An Oral History of Immigrant Construction Workers in Postwar Toronto

The City Builders project aims to record, examine, and divulge the history of Toronto’s immigrant construction workers after the Second World War. We are gathering extensive qualitative information by way of filmed oral history interviews, by photographing the participant’s personal records and artifacts, and by conducting extensive research in Toronto’s archives. We are interviewing forty retired members of the Laborers International Union of North America’s Local 183, focusing on their goals, struggles, achievements, and thoughts on immigration, construction work, labour organization, Toronto, and other topics of significance for our interviewees. With these materials, we will produce forty short videos and one 15-minute documentary that will be featured in a multimedia exhibition that we are curating. The exhibit’s launch and the screening of the documentary will coincide with the 2018 Avie Bennett Conference at York University, taking place on September 2018. All of the materials gathered and produced by this project will be donated to the Clara Thomas Archives and Special Collections, York University Libraries, once the project is completed.

Project rationale
The construction industry has been immensely important in the history of metropolitan Toronto, especially after the Second World War, when much of its infrastructure and residential areas were built; mostly by new immigrants and their children. Much has been written about Toronto’s urban sprawl and planning, but little comprehensive research has been done about its builders, outside of a few important studies on specific communities, like Italian- and Portuguese-Canadians. These have been the two most prominent groups in this industry, as reflected in Local 183’s current membership, which isroughly 60% Portuguese, 20% Italian, and 20% of various backgrounds. Practically all postwar immigrant construction workers started out as unskilled or semi-skilled labourers in a non-unionized industry known for its high rates of work accidents, wage theft, and other abuses. Today, these immigrants and their children are present across the entire spectrum of that industry, including as owners of major developing and construction companies, board members of influential regulatory and advocacy organizations, union executives, trades instructors, and builders involved with the many residential and non-residential construction projects in Toronto. The testimonies and documentation gathered by our researchers will provide a wealth of information and context for other historians and social scientists interested in these topics. The public and digital history outputs resulting from this project will divulge the participants’ stories and educate the general public about the difficult realities experienced by immigrant labourers in the past and improve our understanding about the lives of construction workers, on whose hands and backs Toronto was built.

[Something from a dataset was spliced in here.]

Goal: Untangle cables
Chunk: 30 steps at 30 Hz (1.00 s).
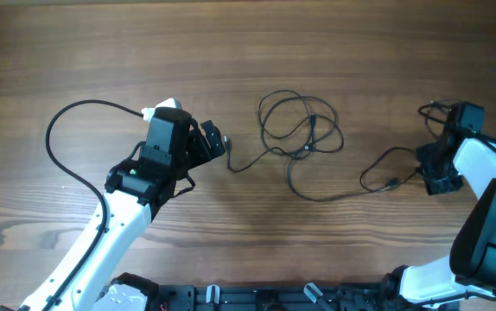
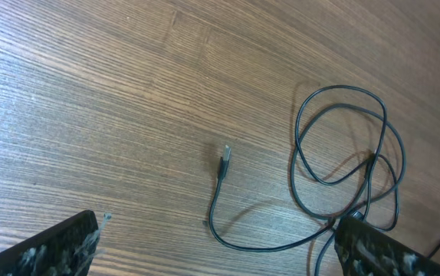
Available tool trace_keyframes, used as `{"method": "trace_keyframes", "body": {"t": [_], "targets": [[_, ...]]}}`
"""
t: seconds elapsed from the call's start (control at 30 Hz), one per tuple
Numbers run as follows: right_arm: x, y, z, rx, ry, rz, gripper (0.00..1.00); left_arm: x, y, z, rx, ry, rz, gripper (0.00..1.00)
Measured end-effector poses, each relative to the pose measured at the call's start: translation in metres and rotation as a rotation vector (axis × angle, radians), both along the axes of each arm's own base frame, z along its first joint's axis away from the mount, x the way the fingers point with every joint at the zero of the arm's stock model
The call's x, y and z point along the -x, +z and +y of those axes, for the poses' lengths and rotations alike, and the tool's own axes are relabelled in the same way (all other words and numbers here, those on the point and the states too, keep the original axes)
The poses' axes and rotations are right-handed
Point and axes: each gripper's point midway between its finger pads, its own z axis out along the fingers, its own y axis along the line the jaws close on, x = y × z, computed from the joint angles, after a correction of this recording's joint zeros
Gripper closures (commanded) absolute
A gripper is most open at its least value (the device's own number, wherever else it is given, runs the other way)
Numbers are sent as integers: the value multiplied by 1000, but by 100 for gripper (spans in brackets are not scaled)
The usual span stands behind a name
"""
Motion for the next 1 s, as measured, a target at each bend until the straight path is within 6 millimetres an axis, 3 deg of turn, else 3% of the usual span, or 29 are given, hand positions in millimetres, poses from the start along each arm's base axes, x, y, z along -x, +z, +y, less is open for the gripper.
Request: {"method": "trace_keyframes", "body": {"t": [0.07, 0.17, 0.2, 0.3, 0.4, 0.53, 0.57, 0.6, 0.67, 0.77, 0.83, 0.93, 1.0], "targets": [[2, 1, -7, 42, -25, 6, 59, 0, 0, 0, 0, 0, 0, 0], [5, -2, -18, 107, -41, 25, 91, 0, 0, 0, 0, 0, 0, 0], [1, -2, -22, 127, -23, 18, 95, 0, 0, 0, 0, 0, 0, 0], [-9, -3, -32, 180, 41, 21, 96, 0, 0, 0, 0, 0, 0, 0], [-33, -2, -31, 168, 217, -27, 95, 0, 0, 0, 0, 0, 0, 0], [-59, 10, 15, -52, 456, -152, 95, 0, 0, 0, 0, 0, 0, 0], [-66, 23, 24, -82, 494, -203, 95, 0, 0, 0, 0, 0, 0, 0], [-79, 49, 33, -95, 543, -295, 95, 0, 0, 0, 0, 0, 0, 0], [-102, 123, 47, -37, 636, -505, 95, 0, 0, 0, 0, 0, 0, 0], [-100, 218, 69, 71, 741, -737, 95, 0, 0, 0, 0, 0, 0, 0], [-89, 254, 78, 128, 786, -821, 95, 0, 0, 0, 0, 0, 0, 0], [-75, 283, 90, 177, 856, -894, 96, 0, 0, 0, 0, 0, 0, 0], [-67, 297, 108, 199, 995, -944, 96, 0, 0, 0, 0, 0, 0, 0]]}}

Sponsors and collaborators:

  • LiUNA Local 183
  • Avie Bennett Historica Chair in Candian History
  • Clara Thomas Archives and Special Collections
  • Department of History
  • Global Labour Research Centre
  • Mariano A. Elia Chair in Italian-Canadian Studies

INFORMATION FOR PROJECT PARTICIPANTS
Participation in this project is by invitation only. One of our team members will contact the selected participants via phone sometime between October and December to set up a time for our interview. In the meantime, feel free to contact us if you have any questions during the length of this project (September 2017 to September 2018).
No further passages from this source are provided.